▶ Work instruction
Among the records that follow, find each line holding the word "pixels" and copy it.

▶ Dataset

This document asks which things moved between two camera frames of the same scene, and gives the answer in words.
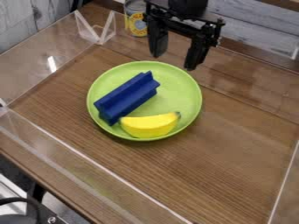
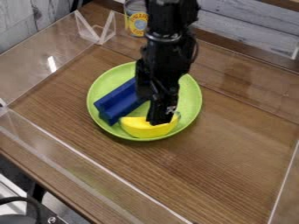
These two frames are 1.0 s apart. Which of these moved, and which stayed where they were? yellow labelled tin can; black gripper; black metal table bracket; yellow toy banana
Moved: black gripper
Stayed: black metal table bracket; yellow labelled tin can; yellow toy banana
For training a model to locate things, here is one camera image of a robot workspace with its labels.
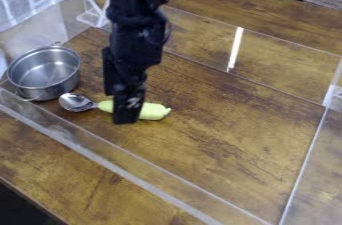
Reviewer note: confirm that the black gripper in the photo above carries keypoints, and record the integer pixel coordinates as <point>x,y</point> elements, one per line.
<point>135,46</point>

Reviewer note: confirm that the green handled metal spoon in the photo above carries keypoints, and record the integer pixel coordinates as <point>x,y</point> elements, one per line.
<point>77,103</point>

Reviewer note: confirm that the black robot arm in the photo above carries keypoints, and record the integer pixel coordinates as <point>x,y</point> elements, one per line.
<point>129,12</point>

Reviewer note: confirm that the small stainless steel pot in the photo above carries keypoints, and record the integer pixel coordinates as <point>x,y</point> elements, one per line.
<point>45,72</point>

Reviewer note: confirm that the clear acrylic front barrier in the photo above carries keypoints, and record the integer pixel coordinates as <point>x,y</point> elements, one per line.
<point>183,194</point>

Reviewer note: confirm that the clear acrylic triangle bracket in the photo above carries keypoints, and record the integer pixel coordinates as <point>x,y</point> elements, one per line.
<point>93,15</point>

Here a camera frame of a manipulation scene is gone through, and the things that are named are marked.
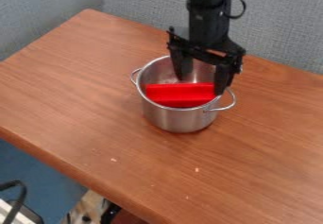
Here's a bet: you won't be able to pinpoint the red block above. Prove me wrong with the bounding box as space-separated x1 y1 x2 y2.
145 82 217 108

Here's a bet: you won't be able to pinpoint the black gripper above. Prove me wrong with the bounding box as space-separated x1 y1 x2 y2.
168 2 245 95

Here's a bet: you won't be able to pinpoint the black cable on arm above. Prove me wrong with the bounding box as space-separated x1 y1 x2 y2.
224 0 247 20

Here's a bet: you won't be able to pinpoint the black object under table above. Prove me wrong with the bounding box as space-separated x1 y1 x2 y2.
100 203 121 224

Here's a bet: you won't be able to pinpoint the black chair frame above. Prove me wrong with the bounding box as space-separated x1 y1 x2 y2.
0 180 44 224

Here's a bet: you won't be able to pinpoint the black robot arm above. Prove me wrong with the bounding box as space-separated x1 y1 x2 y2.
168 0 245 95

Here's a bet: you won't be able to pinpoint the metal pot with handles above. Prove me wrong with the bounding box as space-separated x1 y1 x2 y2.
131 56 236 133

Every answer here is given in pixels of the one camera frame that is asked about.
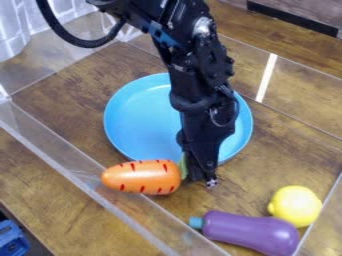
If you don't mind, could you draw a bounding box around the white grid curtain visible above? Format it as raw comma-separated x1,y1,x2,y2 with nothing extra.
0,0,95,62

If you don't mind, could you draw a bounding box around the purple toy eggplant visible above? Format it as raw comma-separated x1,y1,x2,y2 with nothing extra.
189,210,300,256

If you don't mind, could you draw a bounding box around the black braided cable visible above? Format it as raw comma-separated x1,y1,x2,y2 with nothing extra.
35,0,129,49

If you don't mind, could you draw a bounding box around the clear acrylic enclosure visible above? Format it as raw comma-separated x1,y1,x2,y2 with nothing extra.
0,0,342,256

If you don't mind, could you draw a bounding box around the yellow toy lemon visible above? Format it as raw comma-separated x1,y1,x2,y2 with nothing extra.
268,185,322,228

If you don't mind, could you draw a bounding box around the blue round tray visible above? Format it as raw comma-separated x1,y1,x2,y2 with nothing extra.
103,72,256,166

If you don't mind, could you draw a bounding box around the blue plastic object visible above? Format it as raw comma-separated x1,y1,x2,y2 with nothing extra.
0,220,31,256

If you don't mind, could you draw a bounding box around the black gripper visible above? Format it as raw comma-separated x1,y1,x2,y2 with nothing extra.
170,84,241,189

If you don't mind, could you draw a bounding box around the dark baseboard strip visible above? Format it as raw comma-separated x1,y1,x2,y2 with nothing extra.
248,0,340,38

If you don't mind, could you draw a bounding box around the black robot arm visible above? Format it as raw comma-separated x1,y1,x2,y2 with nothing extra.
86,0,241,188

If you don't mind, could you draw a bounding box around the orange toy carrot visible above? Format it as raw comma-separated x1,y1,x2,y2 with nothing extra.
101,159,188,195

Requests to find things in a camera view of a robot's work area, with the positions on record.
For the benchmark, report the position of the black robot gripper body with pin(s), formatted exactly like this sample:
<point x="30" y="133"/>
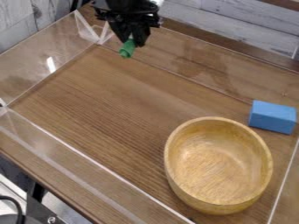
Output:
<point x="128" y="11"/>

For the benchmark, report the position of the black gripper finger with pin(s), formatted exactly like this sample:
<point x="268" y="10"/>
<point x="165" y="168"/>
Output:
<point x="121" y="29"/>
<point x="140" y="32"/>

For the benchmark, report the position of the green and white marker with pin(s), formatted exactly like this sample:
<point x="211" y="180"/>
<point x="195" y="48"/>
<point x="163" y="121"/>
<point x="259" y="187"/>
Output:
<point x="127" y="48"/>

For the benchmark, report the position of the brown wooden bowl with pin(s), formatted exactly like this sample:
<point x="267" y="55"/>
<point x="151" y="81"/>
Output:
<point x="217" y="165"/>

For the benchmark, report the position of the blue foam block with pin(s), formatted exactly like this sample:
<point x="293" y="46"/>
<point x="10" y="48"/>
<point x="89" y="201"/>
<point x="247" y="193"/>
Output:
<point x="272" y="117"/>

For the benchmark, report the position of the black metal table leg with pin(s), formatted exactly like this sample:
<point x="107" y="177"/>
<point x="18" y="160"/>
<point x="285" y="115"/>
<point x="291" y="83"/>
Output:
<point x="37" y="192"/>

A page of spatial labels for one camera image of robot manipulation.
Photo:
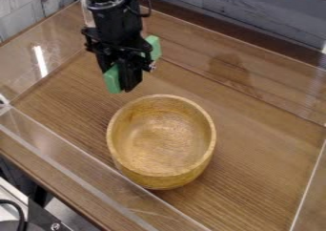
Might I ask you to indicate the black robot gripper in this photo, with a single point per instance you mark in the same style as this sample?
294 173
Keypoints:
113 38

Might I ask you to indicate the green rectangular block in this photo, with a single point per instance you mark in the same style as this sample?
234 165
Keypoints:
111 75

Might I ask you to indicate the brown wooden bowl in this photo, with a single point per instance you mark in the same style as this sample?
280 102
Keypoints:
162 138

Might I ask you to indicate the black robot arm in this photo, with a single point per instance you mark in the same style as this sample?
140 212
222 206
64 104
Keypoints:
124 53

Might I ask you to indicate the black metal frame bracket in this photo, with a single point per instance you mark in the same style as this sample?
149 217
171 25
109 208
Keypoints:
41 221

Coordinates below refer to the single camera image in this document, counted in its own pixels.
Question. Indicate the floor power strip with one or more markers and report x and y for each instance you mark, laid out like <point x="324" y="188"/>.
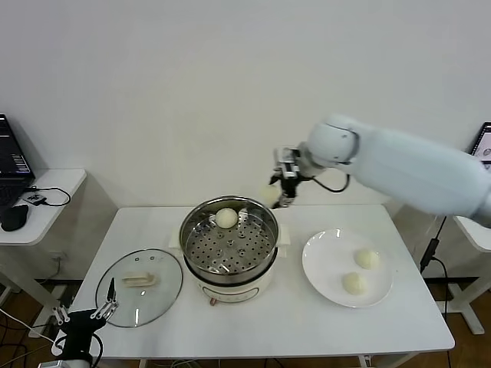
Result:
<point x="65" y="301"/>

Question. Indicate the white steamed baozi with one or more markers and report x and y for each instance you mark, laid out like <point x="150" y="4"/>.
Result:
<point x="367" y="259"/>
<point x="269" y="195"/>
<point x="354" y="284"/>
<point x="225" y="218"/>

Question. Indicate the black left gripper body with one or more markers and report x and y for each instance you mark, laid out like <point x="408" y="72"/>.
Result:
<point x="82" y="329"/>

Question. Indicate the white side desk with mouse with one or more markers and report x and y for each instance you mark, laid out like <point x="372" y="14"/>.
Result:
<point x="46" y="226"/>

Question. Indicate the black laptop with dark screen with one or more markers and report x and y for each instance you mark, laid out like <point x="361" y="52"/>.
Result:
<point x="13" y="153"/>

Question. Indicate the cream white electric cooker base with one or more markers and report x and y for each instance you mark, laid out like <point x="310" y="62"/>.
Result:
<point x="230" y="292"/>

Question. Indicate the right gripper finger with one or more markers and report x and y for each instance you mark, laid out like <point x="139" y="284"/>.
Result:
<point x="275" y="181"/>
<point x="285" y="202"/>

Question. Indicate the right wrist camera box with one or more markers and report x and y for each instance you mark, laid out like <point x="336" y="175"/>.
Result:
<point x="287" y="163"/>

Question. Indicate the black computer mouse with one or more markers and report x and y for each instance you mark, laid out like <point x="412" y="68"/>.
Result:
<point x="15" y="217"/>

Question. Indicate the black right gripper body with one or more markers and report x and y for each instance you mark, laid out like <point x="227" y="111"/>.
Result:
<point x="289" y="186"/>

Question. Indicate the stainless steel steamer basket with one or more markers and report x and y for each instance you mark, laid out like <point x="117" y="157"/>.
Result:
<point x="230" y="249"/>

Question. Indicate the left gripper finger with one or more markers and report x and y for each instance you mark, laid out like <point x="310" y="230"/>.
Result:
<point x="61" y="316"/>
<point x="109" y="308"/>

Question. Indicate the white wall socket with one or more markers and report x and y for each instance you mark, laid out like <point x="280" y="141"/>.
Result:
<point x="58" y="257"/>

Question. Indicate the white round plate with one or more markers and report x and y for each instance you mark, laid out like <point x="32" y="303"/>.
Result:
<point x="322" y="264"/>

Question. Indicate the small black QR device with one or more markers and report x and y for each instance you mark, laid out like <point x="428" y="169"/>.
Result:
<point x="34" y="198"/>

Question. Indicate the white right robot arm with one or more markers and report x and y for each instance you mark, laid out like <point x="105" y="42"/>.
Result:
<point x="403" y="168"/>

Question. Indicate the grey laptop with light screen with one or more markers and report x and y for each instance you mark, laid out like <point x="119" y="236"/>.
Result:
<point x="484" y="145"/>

==

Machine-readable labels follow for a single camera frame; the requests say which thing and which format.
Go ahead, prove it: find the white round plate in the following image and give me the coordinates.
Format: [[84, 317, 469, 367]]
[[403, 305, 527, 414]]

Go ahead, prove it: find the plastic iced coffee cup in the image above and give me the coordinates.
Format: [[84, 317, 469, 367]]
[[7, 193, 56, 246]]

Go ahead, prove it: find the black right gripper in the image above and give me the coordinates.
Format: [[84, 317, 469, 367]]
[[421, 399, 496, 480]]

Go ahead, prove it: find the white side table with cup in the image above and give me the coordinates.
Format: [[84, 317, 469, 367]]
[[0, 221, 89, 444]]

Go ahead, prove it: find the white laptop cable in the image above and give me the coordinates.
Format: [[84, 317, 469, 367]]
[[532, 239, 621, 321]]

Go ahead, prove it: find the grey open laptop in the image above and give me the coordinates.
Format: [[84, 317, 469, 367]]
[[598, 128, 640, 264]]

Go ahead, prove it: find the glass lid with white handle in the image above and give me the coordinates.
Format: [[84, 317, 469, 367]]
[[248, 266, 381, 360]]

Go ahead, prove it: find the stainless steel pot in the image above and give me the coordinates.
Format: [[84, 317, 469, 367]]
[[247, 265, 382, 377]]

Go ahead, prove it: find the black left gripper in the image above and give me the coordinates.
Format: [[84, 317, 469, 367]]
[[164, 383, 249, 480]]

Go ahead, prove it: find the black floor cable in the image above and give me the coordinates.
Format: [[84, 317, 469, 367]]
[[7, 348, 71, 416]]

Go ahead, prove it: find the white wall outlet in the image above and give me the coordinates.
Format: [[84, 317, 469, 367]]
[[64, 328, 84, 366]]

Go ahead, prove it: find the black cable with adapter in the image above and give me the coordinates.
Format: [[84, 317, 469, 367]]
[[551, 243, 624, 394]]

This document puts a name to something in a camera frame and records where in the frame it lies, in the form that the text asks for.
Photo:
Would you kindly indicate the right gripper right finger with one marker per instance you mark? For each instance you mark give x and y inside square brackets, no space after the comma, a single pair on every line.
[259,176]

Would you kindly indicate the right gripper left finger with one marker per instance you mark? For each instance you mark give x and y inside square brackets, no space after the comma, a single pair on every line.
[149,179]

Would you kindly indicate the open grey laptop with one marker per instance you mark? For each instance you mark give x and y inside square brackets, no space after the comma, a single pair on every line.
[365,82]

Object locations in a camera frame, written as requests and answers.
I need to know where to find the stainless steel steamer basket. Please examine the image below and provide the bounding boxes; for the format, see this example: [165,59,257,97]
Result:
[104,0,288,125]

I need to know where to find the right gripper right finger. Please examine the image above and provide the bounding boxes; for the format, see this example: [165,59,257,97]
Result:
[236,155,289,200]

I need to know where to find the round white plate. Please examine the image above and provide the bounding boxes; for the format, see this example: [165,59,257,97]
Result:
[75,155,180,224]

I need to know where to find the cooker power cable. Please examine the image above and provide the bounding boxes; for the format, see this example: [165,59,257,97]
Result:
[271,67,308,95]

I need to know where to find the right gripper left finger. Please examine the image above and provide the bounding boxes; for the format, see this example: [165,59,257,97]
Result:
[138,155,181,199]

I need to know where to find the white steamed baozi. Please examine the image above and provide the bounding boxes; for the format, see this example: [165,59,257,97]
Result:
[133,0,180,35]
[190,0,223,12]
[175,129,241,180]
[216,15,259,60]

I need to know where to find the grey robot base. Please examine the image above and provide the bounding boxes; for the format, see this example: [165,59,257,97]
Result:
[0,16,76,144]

* * *

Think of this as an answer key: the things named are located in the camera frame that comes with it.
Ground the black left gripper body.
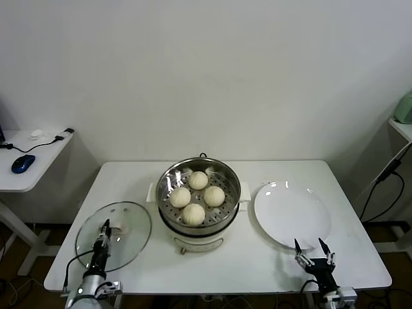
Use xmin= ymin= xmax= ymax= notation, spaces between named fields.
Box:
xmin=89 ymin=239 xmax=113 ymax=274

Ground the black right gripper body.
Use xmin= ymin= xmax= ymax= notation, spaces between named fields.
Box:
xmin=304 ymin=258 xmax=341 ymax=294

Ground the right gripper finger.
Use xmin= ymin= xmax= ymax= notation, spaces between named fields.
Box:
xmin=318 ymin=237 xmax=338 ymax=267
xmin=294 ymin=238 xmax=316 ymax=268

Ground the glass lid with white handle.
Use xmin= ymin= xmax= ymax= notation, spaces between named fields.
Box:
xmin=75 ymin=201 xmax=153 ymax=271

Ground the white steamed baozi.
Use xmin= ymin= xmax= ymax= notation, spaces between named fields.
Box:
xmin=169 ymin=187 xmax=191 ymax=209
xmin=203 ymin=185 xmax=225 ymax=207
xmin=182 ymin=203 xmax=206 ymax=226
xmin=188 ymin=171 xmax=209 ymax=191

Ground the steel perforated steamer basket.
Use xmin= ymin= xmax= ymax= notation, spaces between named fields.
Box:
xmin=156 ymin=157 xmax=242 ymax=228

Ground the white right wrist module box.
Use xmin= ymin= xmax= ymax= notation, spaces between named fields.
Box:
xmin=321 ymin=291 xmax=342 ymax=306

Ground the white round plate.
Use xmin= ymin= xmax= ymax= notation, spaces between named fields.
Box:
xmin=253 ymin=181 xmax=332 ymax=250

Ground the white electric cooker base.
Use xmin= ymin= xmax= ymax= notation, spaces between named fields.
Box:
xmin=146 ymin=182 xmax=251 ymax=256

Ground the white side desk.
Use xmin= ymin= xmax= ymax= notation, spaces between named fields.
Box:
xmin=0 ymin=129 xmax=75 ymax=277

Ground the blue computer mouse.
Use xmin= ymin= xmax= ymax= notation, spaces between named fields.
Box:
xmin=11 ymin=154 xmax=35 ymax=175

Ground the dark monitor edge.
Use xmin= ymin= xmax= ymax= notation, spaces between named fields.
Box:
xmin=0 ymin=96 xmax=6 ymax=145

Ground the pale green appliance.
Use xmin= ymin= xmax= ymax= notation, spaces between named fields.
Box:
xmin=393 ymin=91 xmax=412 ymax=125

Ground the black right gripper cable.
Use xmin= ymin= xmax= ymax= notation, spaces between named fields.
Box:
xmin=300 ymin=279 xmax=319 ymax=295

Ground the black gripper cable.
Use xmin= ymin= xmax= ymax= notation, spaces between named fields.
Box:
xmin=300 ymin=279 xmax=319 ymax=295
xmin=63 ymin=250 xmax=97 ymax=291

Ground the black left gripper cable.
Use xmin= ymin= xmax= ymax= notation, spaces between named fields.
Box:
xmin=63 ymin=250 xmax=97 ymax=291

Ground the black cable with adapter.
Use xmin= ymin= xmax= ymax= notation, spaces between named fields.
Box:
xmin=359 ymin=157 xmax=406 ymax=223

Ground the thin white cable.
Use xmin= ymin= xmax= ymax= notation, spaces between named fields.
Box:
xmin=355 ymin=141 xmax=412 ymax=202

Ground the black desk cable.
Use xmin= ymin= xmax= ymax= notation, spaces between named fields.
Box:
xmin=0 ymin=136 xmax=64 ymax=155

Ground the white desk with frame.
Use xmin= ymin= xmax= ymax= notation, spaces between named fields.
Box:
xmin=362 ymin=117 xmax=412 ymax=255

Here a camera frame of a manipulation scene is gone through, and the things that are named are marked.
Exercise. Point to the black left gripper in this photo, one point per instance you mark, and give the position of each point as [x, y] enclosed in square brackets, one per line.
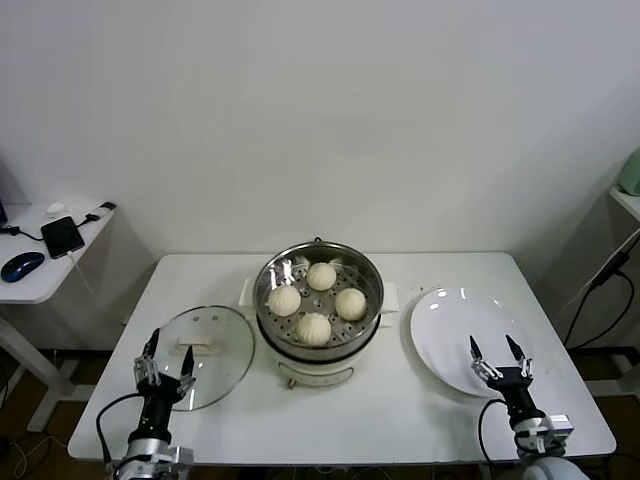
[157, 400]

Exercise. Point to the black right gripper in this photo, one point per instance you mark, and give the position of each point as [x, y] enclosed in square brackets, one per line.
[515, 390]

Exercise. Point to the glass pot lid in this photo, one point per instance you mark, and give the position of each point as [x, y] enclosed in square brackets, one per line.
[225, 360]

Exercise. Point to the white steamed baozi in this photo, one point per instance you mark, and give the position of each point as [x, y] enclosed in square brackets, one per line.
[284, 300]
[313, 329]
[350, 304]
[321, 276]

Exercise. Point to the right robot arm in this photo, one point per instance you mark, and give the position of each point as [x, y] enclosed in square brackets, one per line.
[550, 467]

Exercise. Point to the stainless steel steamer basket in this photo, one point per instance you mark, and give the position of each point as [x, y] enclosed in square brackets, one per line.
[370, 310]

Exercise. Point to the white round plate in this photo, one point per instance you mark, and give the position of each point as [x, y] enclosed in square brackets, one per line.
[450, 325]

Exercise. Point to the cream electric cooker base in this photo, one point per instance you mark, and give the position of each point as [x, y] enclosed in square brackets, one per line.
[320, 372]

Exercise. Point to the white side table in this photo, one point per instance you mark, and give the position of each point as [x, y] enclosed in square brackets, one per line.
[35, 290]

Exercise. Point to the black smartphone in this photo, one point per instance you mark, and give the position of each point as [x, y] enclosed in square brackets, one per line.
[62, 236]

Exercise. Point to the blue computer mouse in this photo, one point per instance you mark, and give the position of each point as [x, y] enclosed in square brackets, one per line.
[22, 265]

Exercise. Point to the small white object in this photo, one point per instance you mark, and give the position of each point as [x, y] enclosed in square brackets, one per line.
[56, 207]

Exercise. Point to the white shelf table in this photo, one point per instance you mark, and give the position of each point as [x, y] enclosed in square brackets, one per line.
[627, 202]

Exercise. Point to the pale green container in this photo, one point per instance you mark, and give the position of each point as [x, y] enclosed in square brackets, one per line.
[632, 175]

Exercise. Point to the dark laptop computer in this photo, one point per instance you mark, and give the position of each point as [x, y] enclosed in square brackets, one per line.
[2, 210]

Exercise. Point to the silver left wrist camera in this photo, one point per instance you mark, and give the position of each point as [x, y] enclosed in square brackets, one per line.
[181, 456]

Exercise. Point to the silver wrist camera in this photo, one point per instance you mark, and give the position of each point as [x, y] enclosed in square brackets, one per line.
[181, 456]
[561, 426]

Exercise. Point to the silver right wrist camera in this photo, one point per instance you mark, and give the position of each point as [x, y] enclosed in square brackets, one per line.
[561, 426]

▶ Answer to the exercise
Every answer here is given in pixels of the one camera frame that is asked about.
Coordinates below refer to the single camera image in this document, counted in its own pixels.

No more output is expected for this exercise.